Wed | Jan 23, 2019

Dick's unbalanced report

Published:Friday | January 9, 2015 | 12:00 AM


Reverend Devon Dick's 'Father, wash your wife's feet, too' (The Gleaner, January 8, 2015) is not only a representative of when the Devil quotes scriptures to support forced sex or rape in martial relationships, but also a misrepresentation of the Liturgy in Celebration of Human Rights Day at Christ Church.

Mr Dick wrote:"Major-Campbell's version of justice seems unbalanced. He would report his wife apparently to the police for raping him, but ladies who sell sex would not be reported, though it is a criminal offence. Why couldn't Father forgive his wife and wash her feet after she has raped him rather than bring criminal charges against her?"

This came just after saying, "The title of his speech was 'Something wrong with your version of God'. The occasion was a public worship service to which he had invited ladies who sell sex, with the intention to wash their feet."

Now if the goodly gentleman had asked for a copy of the liturgy used, he would have read the following excerpt from the service in celebration of human rights that states, "Fr Sean washes the feet of ... a Jamaican citizen who is a sex worker.

"The Church maintains that everyone is special in the sight of God.

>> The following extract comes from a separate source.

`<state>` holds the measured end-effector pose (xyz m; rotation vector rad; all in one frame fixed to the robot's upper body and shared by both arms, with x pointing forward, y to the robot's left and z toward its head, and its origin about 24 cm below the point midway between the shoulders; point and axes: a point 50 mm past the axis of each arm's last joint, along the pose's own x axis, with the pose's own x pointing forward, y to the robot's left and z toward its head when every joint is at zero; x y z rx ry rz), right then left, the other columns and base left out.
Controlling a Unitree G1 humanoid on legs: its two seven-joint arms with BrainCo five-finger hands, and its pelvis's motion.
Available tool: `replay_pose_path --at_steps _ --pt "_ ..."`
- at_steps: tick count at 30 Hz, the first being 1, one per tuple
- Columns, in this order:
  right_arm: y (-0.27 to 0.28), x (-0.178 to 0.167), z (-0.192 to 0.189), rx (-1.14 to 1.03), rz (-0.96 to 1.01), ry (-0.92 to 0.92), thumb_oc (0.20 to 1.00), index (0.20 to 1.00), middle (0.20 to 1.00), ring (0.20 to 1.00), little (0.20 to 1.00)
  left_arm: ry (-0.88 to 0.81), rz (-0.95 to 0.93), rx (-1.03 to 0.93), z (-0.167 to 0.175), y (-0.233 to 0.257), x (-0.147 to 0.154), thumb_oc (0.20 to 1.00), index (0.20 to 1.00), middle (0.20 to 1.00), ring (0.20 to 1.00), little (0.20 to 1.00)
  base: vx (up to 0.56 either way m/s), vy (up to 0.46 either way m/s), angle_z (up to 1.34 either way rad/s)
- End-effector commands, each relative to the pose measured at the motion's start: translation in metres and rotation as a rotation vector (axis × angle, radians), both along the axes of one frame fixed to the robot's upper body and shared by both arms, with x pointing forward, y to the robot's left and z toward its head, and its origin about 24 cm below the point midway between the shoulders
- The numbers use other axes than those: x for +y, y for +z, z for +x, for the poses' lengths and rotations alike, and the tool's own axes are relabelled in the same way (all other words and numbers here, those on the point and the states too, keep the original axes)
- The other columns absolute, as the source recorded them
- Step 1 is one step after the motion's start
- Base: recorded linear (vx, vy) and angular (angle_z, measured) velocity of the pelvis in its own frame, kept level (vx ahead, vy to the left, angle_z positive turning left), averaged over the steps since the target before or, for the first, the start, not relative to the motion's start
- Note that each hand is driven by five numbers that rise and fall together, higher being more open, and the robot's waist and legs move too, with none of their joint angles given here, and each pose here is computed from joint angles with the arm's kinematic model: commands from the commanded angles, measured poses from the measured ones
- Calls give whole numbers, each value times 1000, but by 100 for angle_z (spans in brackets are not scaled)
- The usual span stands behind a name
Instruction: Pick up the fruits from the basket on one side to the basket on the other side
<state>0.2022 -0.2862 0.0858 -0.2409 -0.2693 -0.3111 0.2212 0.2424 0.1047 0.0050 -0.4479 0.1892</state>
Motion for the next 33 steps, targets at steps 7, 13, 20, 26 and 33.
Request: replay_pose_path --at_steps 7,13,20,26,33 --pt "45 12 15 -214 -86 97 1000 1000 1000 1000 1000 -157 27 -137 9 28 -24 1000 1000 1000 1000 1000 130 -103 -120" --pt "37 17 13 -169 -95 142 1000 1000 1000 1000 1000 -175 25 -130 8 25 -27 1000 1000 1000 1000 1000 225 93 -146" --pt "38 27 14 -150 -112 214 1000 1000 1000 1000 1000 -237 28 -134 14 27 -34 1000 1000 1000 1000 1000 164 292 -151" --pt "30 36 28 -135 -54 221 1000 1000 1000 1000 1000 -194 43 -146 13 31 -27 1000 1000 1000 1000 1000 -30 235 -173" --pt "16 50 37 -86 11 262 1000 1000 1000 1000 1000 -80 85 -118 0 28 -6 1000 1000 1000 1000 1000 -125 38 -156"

It recognises that the inherent dignity of every human being should be respected. The Church has always been concerned that sex work is not only risky, but by its nature and attendant stigma and discrimination, puts all concerned in a demeaning state, robbing them of their fuller self-worth as persons created in the image of God.

"We reach out in love to all sex workers, affirming that they are deserving of respect and protection from violence and discrimination. We pray for a Jamaica where our people will be so developed that none have to encounter such challenging ways of being."

If that is unbalanced, then the God worshipped by Christians is certainly unjust.

We continue to pray for Jamaica; that justice, truth, be ours forever.